Ovviamente non possiamo attaccare con tutti e poi lasciare tutti alle spalle, ma c'è anche un equilibrio. Non voglio dire a Ryan Gravenberch: «Non portare la palla e non arrivare al box». Perché penso che abbiamo segnato contro il Monaco, il gol che abbiamo segnato, credo l'uno-due, è stato Gravenberch a [Dominik] Szoboszlai e poi un passaggio ad Alex [Isak] e lui segna e nessuno mi ha chiesto: 'Perché lasci Ryan Gravenberch e Szoboszlai lì sul bordo [dell'area] entrambi insieme? ' No, hanno detto: «Gol incredibile, bel gol».
Lì c'è un equilibrio. C'è anche il riconoscimento delle situazioni da parte degli altri, come possiamo bilanciare quei numeri con altre posizioni. A volte devi accettarlo e io non voglio continuare a giocare. I giocatori dicono anche: «Sono nella metà opposta, devo restare qui». Ad esempio, quando un terzino va, l'altro deve rimanere lì perché uno se n'è andato, io devo stare qui. A seconda della situazione e di dove si trova l'avversario, se anche l'avversario è molto basso, abbiamo i numeri in fondo, [allora] probabilmente è più sicuro andare. Se lasciano i giocatori in svantaggio, dobbiamo stare attenti. Riconoscere queste situazioni è il lavoro che dobbiamo fare ora
.Su come può convincere i suoi giocatori a «esercitare un maggiore controllo» nelle partite...
Onestamente, ho sentito che controllavamo il gioco abbastanza bene l'altro giorno. Ovviamente hai concesso due transizioni e puoi dirmi: «No, ma hai concesso...» [e] è vero, ma penso che avessimo una possessione significativa. A volte si ha il possesso palla, [ma] mi è sembrato che siamo stati molto diretti in attacco, siamo rimasti per la maggior parte della partita molto lontano. Mi sentivo in partita, a volte si sente, ho sempre avuto la sensazione che siamo più vicini al gol di quanto lo sia il Newcastle nella maggior parte dei momenti della partita.
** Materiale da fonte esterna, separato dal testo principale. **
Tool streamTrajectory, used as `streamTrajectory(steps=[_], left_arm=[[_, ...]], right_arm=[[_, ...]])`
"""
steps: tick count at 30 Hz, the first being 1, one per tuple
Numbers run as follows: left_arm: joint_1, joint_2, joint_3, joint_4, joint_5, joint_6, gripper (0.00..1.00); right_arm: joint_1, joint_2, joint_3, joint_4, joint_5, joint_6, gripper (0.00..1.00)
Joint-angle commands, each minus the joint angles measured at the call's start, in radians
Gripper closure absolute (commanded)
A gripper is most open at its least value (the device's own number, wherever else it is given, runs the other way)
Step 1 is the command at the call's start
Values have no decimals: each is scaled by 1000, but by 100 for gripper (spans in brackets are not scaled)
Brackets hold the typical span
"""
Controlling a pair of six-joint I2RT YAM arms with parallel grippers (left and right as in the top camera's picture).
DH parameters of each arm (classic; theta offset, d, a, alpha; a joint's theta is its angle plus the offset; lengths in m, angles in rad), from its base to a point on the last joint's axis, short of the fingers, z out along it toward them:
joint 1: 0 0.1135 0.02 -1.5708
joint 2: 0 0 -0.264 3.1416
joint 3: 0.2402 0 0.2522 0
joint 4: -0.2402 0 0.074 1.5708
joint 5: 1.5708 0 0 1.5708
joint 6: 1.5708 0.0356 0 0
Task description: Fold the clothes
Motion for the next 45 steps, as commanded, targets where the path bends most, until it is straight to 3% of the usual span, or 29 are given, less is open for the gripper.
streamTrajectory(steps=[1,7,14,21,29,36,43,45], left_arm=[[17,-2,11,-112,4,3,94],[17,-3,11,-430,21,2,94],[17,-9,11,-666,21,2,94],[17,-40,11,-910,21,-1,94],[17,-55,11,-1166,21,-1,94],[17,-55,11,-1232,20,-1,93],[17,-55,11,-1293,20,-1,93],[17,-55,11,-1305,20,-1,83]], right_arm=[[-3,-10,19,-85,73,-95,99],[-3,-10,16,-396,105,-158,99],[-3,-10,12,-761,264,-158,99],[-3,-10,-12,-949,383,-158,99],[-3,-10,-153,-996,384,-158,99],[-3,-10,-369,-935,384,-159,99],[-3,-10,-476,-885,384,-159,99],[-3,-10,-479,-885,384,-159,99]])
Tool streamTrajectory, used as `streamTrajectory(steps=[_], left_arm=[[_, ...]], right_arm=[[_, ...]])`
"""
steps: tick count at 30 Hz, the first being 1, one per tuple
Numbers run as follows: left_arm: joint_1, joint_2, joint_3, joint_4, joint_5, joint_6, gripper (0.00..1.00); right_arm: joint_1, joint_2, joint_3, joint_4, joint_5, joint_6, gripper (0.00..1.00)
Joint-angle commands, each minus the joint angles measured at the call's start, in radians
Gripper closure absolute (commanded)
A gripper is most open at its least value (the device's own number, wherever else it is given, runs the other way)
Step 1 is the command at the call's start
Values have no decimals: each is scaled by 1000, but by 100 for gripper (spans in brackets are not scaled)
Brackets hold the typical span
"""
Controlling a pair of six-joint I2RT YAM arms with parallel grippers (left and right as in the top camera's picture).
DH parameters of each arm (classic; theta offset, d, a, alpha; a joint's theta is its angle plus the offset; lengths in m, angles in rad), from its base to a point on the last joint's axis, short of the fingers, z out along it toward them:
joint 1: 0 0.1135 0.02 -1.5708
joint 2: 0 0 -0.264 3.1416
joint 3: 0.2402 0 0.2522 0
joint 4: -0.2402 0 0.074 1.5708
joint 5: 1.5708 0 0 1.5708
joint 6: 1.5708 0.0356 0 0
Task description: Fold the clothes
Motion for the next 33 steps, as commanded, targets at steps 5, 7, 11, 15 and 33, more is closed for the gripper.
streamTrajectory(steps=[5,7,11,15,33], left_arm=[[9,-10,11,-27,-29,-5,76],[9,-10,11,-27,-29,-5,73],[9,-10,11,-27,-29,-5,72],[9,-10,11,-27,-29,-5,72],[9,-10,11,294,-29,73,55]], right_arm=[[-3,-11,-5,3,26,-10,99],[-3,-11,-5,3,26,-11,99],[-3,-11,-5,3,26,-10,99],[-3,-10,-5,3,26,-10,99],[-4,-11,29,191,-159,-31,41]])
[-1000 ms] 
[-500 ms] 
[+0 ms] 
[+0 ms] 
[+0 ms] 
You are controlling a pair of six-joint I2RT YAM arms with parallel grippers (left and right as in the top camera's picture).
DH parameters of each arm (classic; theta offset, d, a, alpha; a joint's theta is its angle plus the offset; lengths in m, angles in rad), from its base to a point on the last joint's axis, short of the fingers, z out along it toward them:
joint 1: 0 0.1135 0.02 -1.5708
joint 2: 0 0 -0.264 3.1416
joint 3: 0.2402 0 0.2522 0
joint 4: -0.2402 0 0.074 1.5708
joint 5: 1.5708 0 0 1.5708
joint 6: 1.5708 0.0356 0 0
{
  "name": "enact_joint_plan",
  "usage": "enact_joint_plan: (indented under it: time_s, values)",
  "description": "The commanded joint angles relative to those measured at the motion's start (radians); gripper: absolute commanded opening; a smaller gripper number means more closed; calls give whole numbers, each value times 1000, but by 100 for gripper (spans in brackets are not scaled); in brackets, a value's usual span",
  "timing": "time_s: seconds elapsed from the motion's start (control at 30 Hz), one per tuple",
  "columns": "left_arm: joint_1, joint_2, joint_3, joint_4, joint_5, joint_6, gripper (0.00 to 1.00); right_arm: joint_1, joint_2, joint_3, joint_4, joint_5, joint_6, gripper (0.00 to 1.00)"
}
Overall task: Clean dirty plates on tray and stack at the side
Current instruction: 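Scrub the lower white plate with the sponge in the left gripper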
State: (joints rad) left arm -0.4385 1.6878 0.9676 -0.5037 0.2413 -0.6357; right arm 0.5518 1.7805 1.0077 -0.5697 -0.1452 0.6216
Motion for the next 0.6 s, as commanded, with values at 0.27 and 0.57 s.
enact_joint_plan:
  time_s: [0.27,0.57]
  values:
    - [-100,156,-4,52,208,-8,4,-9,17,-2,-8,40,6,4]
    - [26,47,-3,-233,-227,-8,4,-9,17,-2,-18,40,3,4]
È vero che non si vince, si pareggia 2-2 e non si può cambiare questa situazione, ma ho sentito che abbiamo fatto molte cose buone nella prima
partita.Al debutto di Jeremy Jacquet in Premier League...
Penso che nel complesso abbia giocato molto bene, considerando che è la sua prima partita [e] fondamentalmente 45 minuti di pre-campionato. È vero che ha finito stanco; abbiamo dovuto sostituirlo perché sentivo che negli ultimi cinque minuti in campo era stanco. Lo si sente, soprattutto con i difensori centrali. È stato molto fiducioso con la palla, bravo senza palla ed è molto giovane, è un nuovo acquisto. Sicuramente commetterà degli errori, dobbiamo accettarlo, ma si sta comportando e si sta allenando molto bene per me.